> Action item:
Transcribe the full listing word for word, leaving nothing out.

> Dataset content:
= = = = =

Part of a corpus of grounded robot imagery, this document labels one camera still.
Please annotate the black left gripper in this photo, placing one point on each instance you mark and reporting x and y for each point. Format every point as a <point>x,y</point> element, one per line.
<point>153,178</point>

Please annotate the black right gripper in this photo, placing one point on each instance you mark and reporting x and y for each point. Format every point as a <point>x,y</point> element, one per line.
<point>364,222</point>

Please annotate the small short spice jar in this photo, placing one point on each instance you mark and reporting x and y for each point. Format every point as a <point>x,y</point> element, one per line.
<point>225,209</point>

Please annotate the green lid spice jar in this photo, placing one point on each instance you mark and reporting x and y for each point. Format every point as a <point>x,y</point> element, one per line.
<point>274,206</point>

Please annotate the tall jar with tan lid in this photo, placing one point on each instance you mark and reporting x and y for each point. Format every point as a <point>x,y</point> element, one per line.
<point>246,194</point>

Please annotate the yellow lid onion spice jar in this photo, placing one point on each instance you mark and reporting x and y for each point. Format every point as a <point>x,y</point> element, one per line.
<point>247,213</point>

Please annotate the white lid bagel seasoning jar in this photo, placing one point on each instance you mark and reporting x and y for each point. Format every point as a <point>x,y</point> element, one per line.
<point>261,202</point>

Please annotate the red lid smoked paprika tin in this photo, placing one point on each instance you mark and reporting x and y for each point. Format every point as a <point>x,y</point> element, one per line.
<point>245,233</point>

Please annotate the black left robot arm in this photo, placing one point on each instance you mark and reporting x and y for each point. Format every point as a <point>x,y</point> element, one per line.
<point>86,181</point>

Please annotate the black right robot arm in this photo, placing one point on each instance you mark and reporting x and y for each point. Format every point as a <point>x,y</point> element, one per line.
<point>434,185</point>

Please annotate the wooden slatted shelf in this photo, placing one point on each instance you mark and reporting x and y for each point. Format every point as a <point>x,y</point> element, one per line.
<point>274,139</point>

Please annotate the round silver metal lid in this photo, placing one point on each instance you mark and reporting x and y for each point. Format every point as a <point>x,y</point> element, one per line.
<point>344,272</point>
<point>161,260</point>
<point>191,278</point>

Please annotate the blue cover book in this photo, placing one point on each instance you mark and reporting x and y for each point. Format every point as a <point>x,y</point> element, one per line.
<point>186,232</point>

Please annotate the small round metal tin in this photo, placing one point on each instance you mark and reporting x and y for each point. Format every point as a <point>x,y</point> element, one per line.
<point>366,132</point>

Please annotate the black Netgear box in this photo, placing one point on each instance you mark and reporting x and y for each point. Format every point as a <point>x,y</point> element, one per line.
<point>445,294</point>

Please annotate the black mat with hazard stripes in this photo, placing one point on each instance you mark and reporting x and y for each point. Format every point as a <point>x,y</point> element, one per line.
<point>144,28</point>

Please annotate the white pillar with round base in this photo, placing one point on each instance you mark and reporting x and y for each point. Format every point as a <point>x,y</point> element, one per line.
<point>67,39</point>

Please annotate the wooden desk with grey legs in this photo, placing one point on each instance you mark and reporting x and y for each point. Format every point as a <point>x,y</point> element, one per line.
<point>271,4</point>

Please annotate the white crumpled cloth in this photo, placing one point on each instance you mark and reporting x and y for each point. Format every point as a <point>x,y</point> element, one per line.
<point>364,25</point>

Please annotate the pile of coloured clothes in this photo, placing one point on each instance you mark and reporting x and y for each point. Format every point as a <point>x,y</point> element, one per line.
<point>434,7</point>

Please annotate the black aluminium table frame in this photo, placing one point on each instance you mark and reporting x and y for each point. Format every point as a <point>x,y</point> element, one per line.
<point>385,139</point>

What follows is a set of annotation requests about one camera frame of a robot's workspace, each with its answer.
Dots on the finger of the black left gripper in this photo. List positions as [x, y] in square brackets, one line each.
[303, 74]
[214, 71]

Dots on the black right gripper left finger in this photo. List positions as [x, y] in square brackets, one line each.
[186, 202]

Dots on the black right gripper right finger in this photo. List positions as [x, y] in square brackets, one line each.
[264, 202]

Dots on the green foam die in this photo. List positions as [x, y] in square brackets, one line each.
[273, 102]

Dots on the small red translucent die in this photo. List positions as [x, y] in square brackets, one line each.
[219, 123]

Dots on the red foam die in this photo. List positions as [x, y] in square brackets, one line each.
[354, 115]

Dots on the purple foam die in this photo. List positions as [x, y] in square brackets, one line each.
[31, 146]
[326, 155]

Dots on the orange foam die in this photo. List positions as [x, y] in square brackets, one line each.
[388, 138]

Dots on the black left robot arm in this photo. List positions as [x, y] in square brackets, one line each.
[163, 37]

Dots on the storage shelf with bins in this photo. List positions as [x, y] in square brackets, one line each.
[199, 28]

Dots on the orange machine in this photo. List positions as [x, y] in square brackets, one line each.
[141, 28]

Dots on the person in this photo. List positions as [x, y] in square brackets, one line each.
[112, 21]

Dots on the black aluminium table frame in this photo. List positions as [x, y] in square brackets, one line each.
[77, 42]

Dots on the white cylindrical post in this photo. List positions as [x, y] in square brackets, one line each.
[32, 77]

= = = = =

> Written answer:
Part of a corpus of grounded robot imagery, this document labels one camera still.
Please annotate the black left gripper in this photo, placing one point on each instance you mark and reporting x and y for each point. Format every point as a <point>x,y</point> element, one per line.
<point>153,178</point>

Please annotate the black right gripper in this photo, placing one point on each instance you mark and reporting x and y for each point. Format every point as a <point>x,y</point> element, one per line.
<point>364,222</point>

Please annotate the small short spice jar in this photo, placing one point on each instance you mark and reporting x and y for each point. Format every point as a <point>x,y</point> element, one per line.
<point>225,209</point>

Please annotate the green lid spice jar in this photo, placing one point on each instance you mark and reporting x and y for each point. Format every point as a <point>x,y</point> element, one per line.
<point>274,206</point>

Please annotate the tall jar with tan lid in this photo, placing one point on each instance you mark and reporting x and y for each point. Format every point as a <point>x,y</point> element, one per line.
<point>246,194</point>

Please annotate the yellow lid onion spice jar in this photo, placing one point on each instance you mark and reporting x and y for each point. Format every point as a <point>x,y</point> element, one per line.
<point>247,213</point>

Please annotate the white lid bagel seasoning jar in this photo, placing one point on each instance you mark and reporting x and y for each point. Format every point as a <point>x,y</point> element, one per line.
<point>261,202</point>

Please annotate the red lid smoked paprika tin in this photo, placing one point on each instance you mark and reporting x and y for each point. Format every point as a <point>x,y</point> element, one per line.
<point>245,233</point>

Please annotate the black left robot arm in this photo, placing one point on each instance you mark and reporting x and y for each point. Format every point as a <point>x,y</point> element, one per line.
<point>86,181</point>

Please annotate the black right robot arm in this photo, placing one point on each instance you mark and reporting x and y for each point. Format every point as a <point>x,y</point> element, one per line.
<point>434,185</point>

Please annotate the wooden slatted shelf in this photo, placing one point on each instance you mark and reporting x and y for each point. Format every point as a <point>x,y</point> element, one per line.
<point>274,139</point>

Please annotate the round silver metal lid in this photo, placing one point on each instance you mark and reporting x and y for each point. Format every point as a <point>x,y</point> element, one per line.
<point>344,272</point>
<point>161,260</point>
<point>191,278</point>

Please annotate the blue cover book in this photo, placing one point on each instance you mark and reporting x and y for each point. Format every point as a <point>x,y</point> element, one per line.
<point>186,232</point>

Please annotate the small round metal tin in this photo, placing one point on each instance you mark and reporting x and y for each point. Format every point as a <point>x,y</point> element, one per line.
<point>366,132</point>

Please annotate the black Netgear box in this photo, placing one point on each instance you mark and reporting x and y for each point. Format every point as a <point>x,y</point> element, one per line.
<point>445,294</point>

Please annotate the black mat with hazard stripes in this photo, placing one point on each instance you mark and reporting x and y for each point. Format every point as a <point>x,y</point> element, one per line.
<point>144,28</point>

Please annotate the white pillar with round base in this photo, placing one point on each instance you mark and reporting x and y for each point. Format every point as a <point>x,y</point> element, one per line.
<point>67,39</point>

Please annotate the wooden desk with grey legs in this photo, placing one point on each instance you mark and reporting x and y for each point. Format every point as a <point>x,y</point> element, one per line.
<point>271,4</point>

Please annotate the white crumpled cloth in this photo, placing one point on each instance you mark and reporting x and y for each point. Format every point as a <point>x,y</point> element, one per line.
<point>364,25</point>

Please annotate the pile of coloured clothes in this photo, placing one point on each instance you mark and reporting x and y for each point. Format every point as a <point>x,y</point> element, one per line.
<point>434,7</point>

Please annotate the black aluminium table frame in this photo, placing one point on each instance you mark and reporting x and y for each point. Format every point as a <point>x,y</point> element, one per line.
<point>385,139</point>

What follows is a set of annotation requests about one camera frame of a robot's workspace, each with its answer.
Dots on the finger of the black left gripper in this photo. List positions as [x, y] in square brackets, one line each.
[303, 74]
[214, 71]

Dots on the black right gripper left finger in this photo. List positions as [x, y] in square brackets, one line each.
[186, 202]

Dots on the black right gripper right finger in this photo. List positions as [x, y] in square brackets, one line each.
[264, 202]

Dots on the green foam die in this photo. List positions as [x, y] in square brackets, one line each.
[273, 102]

Dots on the small red translucent die in this photo. List positions as [x, y] in square brackets, one line each.
[219, 123]

Dots on the red foam die in this photo. List positions as [x, y] in square brackets, one line each.
[354, 115]

Dots on the purple foam die in this photo. List positions as [x, y] in square brackets, one line each.
[31, 146]
[326, 155]

Dots on the orange foam die in this photo. List positions as [x, y] in square brackets, one line each.
[388, 138]

Dots on the black left robot arm in this photo. List positions as [x, y] in square brackets, one line each.
[163, 37]

Dots on the storage shelf with bins in this photo. List positions as [x, y] in square brackets, one line each.
[199, 28]

Dots on the orange machine in this photo. List positions as [x, y] in square brackets, one line each.
[141, 28]

Dots on the person in this photo. List positions as [x, y] in square brackets, one line each.
[112, 21]

Dots on the black aluminium table frame in this photo. List positions as [x, y] in square brackets, one line each.
[77, 42]

Dots on the white cylindrical post in this photo. List positions as [x, y] in square brackets, one line each.
[32, 77]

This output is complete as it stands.